In [1]:
import pandas as pd
import numpy as np
import matplotlib as mplt
import matplotlib.pyplot as plt
import seaborn as sns

%matplotlib inline

# DATA LOADING & EXPLORATION.

In [2]:
from sklearn.datasets import load_iris # <-- Import dataset from SKLEARN.
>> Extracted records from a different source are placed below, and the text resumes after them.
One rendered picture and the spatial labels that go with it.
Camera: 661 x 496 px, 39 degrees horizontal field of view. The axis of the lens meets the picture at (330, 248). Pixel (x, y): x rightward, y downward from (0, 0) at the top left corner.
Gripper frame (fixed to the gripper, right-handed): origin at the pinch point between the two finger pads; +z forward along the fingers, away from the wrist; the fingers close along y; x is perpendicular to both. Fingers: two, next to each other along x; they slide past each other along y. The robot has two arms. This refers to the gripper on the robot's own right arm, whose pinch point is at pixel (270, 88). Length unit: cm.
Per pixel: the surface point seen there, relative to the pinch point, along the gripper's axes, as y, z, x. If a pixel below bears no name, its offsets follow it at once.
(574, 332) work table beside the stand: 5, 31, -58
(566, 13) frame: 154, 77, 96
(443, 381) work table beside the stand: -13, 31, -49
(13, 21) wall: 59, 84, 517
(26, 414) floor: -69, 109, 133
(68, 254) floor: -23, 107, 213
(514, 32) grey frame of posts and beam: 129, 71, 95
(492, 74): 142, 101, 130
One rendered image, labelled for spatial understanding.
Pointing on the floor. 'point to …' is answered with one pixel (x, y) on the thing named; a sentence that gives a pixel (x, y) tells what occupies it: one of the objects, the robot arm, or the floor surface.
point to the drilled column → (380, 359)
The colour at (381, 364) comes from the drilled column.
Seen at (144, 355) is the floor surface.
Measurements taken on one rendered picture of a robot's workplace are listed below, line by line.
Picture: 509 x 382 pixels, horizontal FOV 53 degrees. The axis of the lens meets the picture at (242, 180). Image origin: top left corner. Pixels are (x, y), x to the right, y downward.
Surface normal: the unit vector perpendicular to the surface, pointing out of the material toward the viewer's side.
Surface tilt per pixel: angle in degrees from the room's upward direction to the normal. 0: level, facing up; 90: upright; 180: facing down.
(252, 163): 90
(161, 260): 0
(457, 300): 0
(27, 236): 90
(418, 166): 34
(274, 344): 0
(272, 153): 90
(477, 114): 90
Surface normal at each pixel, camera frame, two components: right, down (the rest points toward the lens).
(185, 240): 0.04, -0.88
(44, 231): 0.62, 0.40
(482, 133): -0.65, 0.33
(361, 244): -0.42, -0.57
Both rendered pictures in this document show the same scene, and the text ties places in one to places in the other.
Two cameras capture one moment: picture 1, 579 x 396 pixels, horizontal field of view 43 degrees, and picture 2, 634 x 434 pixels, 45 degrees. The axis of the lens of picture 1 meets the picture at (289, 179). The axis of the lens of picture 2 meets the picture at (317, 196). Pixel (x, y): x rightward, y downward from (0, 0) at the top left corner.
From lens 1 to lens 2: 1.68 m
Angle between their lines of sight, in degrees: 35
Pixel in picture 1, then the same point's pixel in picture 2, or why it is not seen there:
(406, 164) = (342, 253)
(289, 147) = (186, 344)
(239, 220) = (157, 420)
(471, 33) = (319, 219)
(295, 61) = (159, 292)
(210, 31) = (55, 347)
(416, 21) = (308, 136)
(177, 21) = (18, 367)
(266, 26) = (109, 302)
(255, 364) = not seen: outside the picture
dataset = load_iris() # <-- Load dataset.

In [3]:
dataset

 'data': array([[ 5.1,  3.5,  1.4,  0.2],
        [ 4.9,  3. ,  1.4,  0.2],
        [ 4.7,  3.2,  1.3,  0.2],
        [ 4.6,  3.1,  1.5,  0.2],
        [ 5. ,  3.6,  1.4,  0.2],
        [ 5.4,  3.9,  1.7,  0.4],
        [ 4.6,  3.4,  1.4,  0.3],
        [ 5. ,  3.4,  1.5,  0.2],
        [ 4.4,  2.9,  1.4,  0.2],
        [ 4.9,  3.1,  1.5,  0.1],
        [ 5.4,  3.7,  1.5,  0.2],
        [ 4.8,  3.4,  1.6,  0.2],
        [ 4.8,  3. ,  1.4,  0.1],
        [ 4.3,  3. ,  1.1,  0.1],
        [ 5.8,  4. ,  1.2,  0.2],
        [ 5.7,  4.4,  1.5,  0.4],
        [ 5.4,  3.9,  1.3,  0.4],
        [ 5.1,  3.5,  1.4,  0.3],
        [ 5.7,  3.8,  1.7,  0.3],
        [ 5.1,  3.8,  1.5,  0.3],
        [ 5.4,  3.4,  1.7,  0.2],
        [ 5.1,  3.7,  1.5,  0.4],
        [ 4.6,  3.6,  1. ,  0.2],
        [ 5.1,  3.3,  1.7,  0.5],
        [ 4.8,  3.4,  1.9,  0.2],
        [ 5. ,  3. ,  1.6,  0.2],
        [ 5. ,  3.4,  1.6,  0.4],
        [ 5.2,  3.5,  1.5,  0.2],
        [ 5.2,  3.4,  1.4,  0.2],
      

In [4]:
features = dataset.data # <-- Extract features matrix.
target = dataset.target # <-- Extract target vector.
target_names = dataset.target_names # <-- Extract names of the species.
feature_names = dataset.feature_names # <-- Extract names of the features.

In [5]:
target[:10]

array([0, 0, 0, 0, 0, 0, 0, 0, 0, 0])

In [6]:
target.shape

(150,)

In [7]:
features[:10]

array([[ 5.1,  3.5,  1.4,  0.2],
       [ 4.9,  3. ,  1.4,  0.2],
       [ 4.7,  3.2,  1.3,  0.2],
       [ 4.6,  3.1,  1.5,  0.2],
       [ 5. ,  3.6,  1.4,  0.2],
       [ 5.4,  3.9,  1.7,  0.4],
       [ 4.6,  3.4,  1.4,  0.3],
       [ 5. ,  3.4,  1.5,  0.2],
       [ 4.4,  2.9,  1.4,  0.2],
       [ 4.9,  3.1,  1.5,  0.1]])

In [8]:
# - Dataset has 150 rows/samples & 4 columns/features.
features.shape

(150, 4)

In [9]:
feature_names

['sepal length (cm)',
 'sepal width (cm)',
 'petal length (cm)',
 'petal width (cm)']

# DATA WRANGLING.

In [10]:
# - Create a DataFrame object of the dataset.
iris_dataset = pd.DataFrame(features, columns = feature_names) # <-- Create DataFrame using the 'features' matrix & column names using the 'feature_names' array variable.
iris_dataset['species'] = target # <-- Add another column called 'SPECIES' to be used as the target vector.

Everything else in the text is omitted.